The study used a periodontal model of rabbit jaws to induce periodontitis. Periodontitis-specific pathogen P. gingivalis was applied in a carboxymethyl cellulose (CMC) slurry topically applied to the mandibular second premolars at the site of silk ligatures.. The silk ligatures were placed to serve as the retention for the P. gingivalis slurry. The protocol followed two phases, the disease induction phase (6 weeks) and the treatment phase (6 weeks). In the disease induction phase, 24 New-Zealand White rabbits were induced with topical P. gingivalis every other day on the mandibular premolars. At the end of this phase, 3 rabbits were randomly selected and sacrificed to serve as the baseline disease group. Of the remaining 21 rabbits, 3 rabbits were kept untreated and served as untreated-control group and the remaining 18 rabbits were randomly assigned to 3 different treatment groups: Placebo Treatment (Saline), ACCS-U treatment, and ACCS-B treatment. During the treatment phase, each treatment group received its respective treatments to the ligated sites 3 times a week in an every-other-day fashion. After 6 weeks, the rabbit jaws were evaluated histologically.
At the end of treatment phase, the untreated group exhibited significant progression of periodontal disease evident by the destruction of soft and hard tissue on the site of interest.
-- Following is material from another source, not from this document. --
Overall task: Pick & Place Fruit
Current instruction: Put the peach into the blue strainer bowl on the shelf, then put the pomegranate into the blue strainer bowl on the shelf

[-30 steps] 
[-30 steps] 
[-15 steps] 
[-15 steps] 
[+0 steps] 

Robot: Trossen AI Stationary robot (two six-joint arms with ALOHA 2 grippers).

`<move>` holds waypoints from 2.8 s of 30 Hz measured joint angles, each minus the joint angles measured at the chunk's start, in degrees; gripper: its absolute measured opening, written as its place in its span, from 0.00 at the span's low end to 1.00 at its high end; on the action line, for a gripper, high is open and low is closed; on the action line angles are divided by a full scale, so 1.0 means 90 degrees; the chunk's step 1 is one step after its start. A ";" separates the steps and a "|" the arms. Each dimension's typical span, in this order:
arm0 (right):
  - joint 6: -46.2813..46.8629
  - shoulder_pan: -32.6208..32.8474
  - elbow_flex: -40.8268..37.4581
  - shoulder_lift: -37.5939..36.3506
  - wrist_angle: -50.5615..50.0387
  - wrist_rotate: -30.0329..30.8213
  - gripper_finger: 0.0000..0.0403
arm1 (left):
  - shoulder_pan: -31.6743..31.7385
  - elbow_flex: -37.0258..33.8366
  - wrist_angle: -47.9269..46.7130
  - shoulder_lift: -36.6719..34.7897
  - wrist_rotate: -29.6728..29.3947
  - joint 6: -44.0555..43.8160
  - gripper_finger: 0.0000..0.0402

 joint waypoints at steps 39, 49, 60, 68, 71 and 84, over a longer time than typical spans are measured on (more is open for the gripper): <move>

ACCS-U and ACCS-B showed substantial reduction of tissue inflammation and crestal bone loss compared to those in baseline disease, untreated, and saline-treated groups, however there were no statistically significant differences between ACCS-B and ACCS-Utreated sites. . Histological findings, specifically Masson's Trichrome stained sections, revealed that collagen deposition and new bone formations were actively present in the alveolar bone of ACCS-treated groups. Moreover, quantitative assessments of inflammatory cell activity and osteoclastic activity at the crestal and along the bone surfaces of the ligated sites by Hematoxylin-Eosin stains and tartrate-resistant acid phosphatase stains respectively, confirmed the anti-inflammatory activity by the ACCS-treatments. The osteocalcin stained cells also revealed the initiation of bone formation and bone repair in the ACCS-treated groups.
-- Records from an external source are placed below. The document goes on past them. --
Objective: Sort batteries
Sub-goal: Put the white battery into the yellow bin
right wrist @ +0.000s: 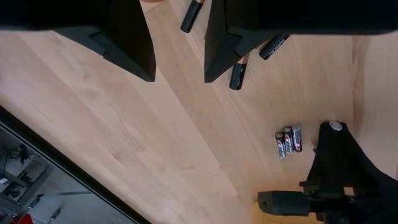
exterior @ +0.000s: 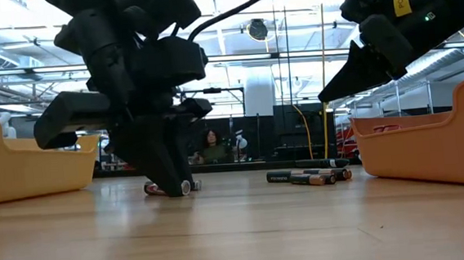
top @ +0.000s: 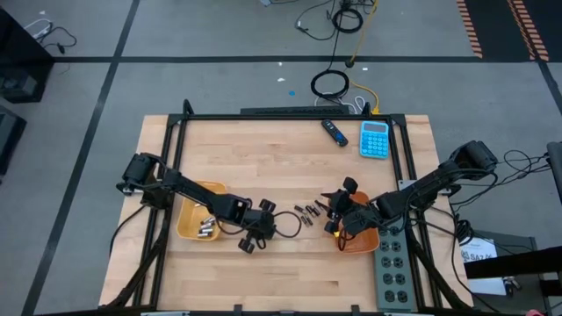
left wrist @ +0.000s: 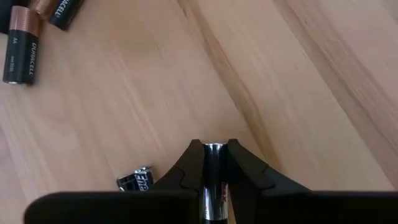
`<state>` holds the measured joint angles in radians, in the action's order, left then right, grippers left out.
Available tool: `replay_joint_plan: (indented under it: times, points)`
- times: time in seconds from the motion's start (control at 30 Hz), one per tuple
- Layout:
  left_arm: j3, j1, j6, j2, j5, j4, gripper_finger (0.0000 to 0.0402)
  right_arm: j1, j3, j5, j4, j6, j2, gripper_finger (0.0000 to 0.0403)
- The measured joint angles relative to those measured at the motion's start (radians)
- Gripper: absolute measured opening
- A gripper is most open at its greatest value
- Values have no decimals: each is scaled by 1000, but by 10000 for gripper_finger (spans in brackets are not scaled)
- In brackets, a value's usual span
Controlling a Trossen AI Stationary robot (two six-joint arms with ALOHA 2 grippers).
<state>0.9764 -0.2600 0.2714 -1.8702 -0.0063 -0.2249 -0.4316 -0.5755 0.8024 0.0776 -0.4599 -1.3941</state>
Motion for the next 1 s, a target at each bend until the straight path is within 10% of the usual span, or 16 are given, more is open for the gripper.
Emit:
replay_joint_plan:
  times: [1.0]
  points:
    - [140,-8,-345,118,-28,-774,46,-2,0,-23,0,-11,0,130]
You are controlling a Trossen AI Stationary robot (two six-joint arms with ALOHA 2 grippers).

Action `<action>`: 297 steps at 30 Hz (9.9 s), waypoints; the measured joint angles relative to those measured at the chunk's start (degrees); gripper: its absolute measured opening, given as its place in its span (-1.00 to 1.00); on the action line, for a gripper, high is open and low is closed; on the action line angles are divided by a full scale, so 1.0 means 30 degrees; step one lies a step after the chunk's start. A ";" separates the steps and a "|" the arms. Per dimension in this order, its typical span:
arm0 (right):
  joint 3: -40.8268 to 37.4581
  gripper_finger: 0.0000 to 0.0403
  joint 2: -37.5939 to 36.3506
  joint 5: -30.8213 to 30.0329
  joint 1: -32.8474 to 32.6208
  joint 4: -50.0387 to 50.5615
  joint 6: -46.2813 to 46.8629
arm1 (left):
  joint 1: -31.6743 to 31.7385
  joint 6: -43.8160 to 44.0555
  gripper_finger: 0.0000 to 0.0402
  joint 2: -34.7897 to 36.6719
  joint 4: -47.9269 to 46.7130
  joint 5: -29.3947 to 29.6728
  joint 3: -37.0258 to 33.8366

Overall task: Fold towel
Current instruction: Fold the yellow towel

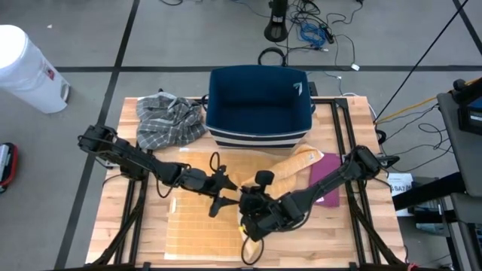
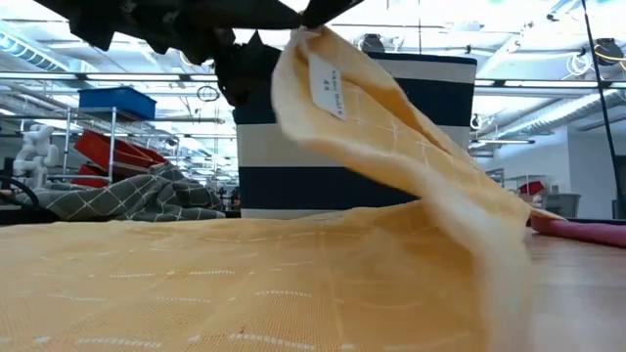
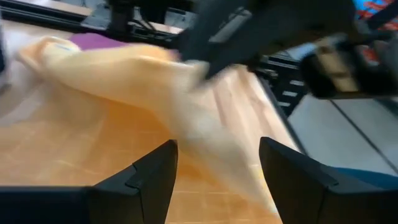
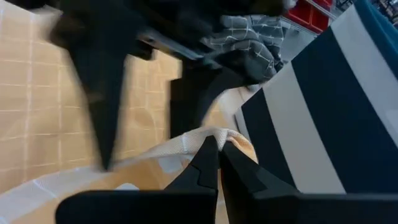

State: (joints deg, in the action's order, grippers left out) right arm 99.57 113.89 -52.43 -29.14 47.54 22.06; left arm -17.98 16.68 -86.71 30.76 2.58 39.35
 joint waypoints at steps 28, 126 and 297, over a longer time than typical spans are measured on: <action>0.0000 -0.91 0.0000 0.1106 0.0344 0.0011 -0.0554 | 0.0302 -0.0923 -0.72 -0.0030 -0.1208 0.2507 0.0000; -0.5230 -1.00 -0.2633 0.2825 -0.2159 -0.1764 0.1442 | -0.2695 -0.7140 0.03 0.0076 -0.3236 0.5873 0.0000; -0.6775 -1.00 -0.5238 -0.2092 -0.0505 1.4130 1.1413 | -0.6761 -1.1699 -1.00 0.0079 0.0145 1.2657 0.0277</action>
State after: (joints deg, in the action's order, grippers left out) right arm 79.24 98.17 -58.71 -30.65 89.92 56.30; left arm -38.26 -18.41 -86.48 31.19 40.55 40.18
These results state a clear indication of control of inflammatory disease and as a result, bone formation and tissue repair in both ACC-U and ACC-B treated groups.. As for the untreated group and the baseline disease group, significant disease progression is highlighted by bone loss and high level of inflammation in the site of interest. Although ACCS-B was inferior to previously tested ACCS-U with regard to anti-inflammatory effects and bone formation it clearly demonstrated its future use as potential treatment for periodontal disease, along with restoration of damaged tissues. These results further solidify findings that ACCS acts through host-modulated anti-inflammatory actions in the inflammatory conditions.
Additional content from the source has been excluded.